After a few perfunctory questions to Dora about the status of her relationship with Cino, they are released after being given a single "magic bullet" pill that will keep them free from plague and other diseases for six months. The leader obviously feels sympathy for Dora as he rebuffs his subordinate's suggestion that the young couple be summarily executed. He cautions them that the plague has become much worse, and they should not leave the area. He instructs her to find a nearby house, presumably abandoned, and avoid other people indefinitely.

They find an unusual stone house on the beach with its dead taxidermist owner (director Ferreri in a cameo) sitting on the porch and decide to make this their new home. Thinking of posterity, Cino decides to convert the house into a museum with himself as curator. His first exhibit is an improbable giant wheel of Parmesan cheese. The other objects he catalogs are mundane and kitschy artifacts from common life including a View-Master stereoscopic viewer replete with scenes of New York, a frequent Ferreri bete noir.

After Ferreri's body disappears without explanation, a caricature of him with his signature chin strap beard is hung on the wall. In fact, Cino begins to grow his own chin strap beard as he displaces the owner and sets up housekeeping. It seems obvious that the "plague" that is decimating civilization is a allegorical, not pathological, one. Depending on one's interpretation, this "plague" is a parable for society's repression of individuality, crass commercialism, and crushing conformity.

The Post-Apocalyptic science fiction genre allows Ferreri to create a surreal environment in which anything is possible, and he is free to populate the landscape with his wildly free-wheeling images: a group of black-shirted neo-fascist horsemen whose androgynous leader makes the couple sign a pledge in blood that they will procreate, a zeppelin-like balloon that Dora hopes will rescue them but is in reality an American Pepsi-Cola blimp, and the rotting carcass of Moby Dick that washes up on the beach.
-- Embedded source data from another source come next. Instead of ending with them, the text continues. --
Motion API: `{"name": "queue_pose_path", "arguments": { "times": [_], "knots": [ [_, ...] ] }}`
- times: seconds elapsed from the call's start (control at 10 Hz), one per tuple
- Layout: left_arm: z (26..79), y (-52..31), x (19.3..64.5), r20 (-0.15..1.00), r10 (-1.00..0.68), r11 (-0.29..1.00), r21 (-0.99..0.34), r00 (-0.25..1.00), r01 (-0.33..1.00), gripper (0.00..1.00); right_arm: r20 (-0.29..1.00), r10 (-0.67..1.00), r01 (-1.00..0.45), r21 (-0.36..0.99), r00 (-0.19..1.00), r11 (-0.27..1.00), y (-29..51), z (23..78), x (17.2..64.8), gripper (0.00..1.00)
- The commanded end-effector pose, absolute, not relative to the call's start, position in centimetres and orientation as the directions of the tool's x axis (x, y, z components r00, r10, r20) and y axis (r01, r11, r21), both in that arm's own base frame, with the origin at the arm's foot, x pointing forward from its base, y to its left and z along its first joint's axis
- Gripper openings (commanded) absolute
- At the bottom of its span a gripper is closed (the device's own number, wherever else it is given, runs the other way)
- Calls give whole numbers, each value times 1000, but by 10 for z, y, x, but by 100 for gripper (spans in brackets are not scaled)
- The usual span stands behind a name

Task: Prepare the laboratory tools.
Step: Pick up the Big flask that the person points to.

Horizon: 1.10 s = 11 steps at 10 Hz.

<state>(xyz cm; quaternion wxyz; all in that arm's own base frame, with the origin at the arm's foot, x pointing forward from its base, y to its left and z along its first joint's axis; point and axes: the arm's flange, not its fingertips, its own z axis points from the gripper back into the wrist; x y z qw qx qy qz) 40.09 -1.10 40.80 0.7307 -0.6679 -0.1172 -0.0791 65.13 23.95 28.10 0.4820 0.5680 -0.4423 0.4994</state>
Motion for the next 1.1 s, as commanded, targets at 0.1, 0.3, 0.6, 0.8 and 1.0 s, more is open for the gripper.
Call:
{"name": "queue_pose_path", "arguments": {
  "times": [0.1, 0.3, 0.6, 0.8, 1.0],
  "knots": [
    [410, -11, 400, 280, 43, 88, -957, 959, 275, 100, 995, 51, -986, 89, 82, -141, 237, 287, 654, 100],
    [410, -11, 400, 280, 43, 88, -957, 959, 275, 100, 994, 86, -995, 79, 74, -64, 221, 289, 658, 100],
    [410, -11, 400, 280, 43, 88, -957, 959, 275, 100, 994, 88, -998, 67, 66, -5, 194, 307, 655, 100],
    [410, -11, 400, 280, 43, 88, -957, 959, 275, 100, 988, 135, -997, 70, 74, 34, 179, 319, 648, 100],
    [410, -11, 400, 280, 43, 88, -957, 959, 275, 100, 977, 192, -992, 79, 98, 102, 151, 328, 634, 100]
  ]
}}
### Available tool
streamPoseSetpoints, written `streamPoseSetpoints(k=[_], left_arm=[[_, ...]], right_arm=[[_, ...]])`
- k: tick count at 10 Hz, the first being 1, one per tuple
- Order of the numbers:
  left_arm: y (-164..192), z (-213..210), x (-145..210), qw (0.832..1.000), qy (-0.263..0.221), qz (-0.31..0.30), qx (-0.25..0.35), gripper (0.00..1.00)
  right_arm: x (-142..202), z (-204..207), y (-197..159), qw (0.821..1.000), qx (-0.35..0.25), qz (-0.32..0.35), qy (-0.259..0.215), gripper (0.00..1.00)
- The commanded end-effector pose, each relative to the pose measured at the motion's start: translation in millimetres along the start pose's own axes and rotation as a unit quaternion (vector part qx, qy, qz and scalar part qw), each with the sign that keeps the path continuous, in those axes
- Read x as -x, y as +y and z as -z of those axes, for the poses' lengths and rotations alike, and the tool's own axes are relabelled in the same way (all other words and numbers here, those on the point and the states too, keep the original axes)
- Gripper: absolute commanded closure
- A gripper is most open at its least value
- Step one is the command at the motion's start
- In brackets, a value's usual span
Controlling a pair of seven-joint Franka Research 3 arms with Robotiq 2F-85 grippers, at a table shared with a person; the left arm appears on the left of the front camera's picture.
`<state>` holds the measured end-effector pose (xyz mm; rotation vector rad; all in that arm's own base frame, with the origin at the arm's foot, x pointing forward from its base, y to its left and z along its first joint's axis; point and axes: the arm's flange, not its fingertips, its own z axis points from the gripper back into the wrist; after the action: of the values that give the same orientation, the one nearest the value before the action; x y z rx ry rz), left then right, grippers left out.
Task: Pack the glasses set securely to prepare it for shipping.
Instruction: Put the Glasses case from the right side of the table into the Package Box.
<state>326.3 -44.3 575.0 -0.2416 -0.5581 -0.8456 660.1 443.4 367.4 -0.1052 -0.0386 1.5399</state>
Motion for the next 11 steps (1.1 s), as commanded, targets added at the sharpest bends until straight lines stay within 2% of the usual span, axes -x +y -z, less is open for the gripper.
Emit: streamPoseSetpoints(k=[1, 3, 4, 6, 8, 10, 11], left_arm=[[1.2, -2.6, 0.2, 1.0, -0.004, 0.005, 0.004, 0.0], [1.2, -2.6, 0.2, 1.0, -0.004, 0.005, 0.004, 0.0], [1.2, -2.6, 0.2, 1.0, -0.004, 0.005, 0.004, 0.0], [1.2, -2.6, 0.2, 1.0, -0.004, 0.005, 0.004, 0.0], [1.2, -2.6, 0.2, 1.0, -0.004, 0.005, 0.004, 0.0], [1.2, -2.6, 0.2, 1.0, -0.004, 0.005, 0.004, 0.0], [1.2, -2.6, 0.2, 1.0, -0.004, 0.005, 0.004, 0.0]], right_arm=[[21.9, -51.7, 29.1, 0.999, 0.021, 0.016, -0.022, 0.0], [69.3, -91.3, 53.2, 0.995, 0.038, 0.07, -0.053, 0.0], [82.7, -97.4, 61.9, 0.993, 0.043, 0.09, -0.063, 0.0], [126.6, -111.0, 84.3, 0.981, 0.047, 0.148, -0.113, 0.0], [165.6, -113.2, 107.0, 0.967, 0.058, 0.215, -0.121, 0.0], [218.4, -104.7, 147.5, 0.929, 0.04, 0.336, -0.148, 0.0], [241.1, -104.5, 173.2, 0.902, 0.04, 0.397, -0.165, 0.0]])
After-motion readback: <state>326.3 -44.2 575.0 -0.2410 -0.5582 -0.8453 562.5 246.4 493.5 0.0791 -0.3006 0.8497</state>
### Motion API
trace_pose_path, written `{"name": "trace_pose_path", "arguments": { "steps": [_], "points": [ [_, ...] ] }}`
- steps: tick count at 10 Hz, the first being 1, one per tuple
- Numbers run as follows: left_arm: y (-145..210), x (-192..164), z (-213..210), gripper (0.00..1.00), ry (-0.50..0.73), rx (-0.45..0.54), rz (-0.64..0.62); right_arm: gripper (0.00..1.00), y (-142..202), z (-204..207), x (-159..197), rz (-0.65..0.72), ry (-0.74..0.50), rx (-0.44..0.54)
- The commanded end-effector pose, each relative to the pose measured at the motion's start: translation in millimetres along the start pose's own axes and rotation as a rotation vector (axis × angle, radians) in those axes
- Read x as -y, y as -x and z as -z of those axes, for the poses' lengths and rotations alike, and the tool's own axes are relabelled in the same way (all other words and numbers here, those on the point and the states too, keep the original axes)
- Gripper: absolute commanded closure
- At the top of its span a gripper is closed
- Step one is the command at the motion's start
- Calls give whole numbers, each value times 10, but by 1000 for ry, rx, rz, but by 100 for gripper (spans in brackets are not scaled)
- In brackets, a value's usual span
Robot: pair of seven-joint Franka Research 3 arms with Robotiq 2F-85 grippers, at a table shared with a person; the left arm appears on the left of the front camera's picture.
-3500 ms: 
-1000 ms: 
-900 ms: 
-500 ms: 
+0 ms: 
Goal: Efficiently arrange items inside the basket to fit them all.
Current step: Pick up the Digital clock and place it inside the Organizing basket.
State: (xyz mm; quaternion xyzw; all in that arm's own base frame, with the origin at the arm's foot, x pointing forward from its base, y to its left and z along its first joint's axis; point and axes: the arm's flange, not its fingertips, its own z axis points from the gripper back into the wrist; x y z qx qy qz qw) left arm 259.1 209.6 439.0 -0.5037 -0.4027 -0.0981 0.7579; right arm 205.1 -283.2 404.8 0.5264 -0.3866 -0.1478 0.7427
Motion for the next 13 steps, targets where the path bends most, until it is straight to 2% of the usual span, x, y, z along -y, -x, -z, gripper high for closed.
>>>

Besides these more obvious symbols there are small throwaways like Ferrari's signature red gun, a recurring artifact that appears in other of his films and an incongruous American gum dispenser at the military base. Even the most ardent Ferreri fan will find it difficult to connect the dots between the film's cognitive and personal metaphors. (e.g. the TV announcer declaring that the color yellow will be used as code for the plague and Dora's choice of "Brooklyn" yellow gum from the dispenser.)

After Dora decides she does not wish to bring a child into such a world, an attractive middle-aged French woman appears to insinuate herself into the household and promptly seduces Cino, eager to bear his child. When she later tries to usurp Dora's position by murdering her, Dora turns the tables on the interloper and beats her to death, cooking and serving up her leg to Cino as what she characterizes as a "mystery" meat." The plot by this time is by no means resolved, but if you're still watching the film by this time, you've realized that watching Ferreri's movies is, like "mystery meat," an acquired taste.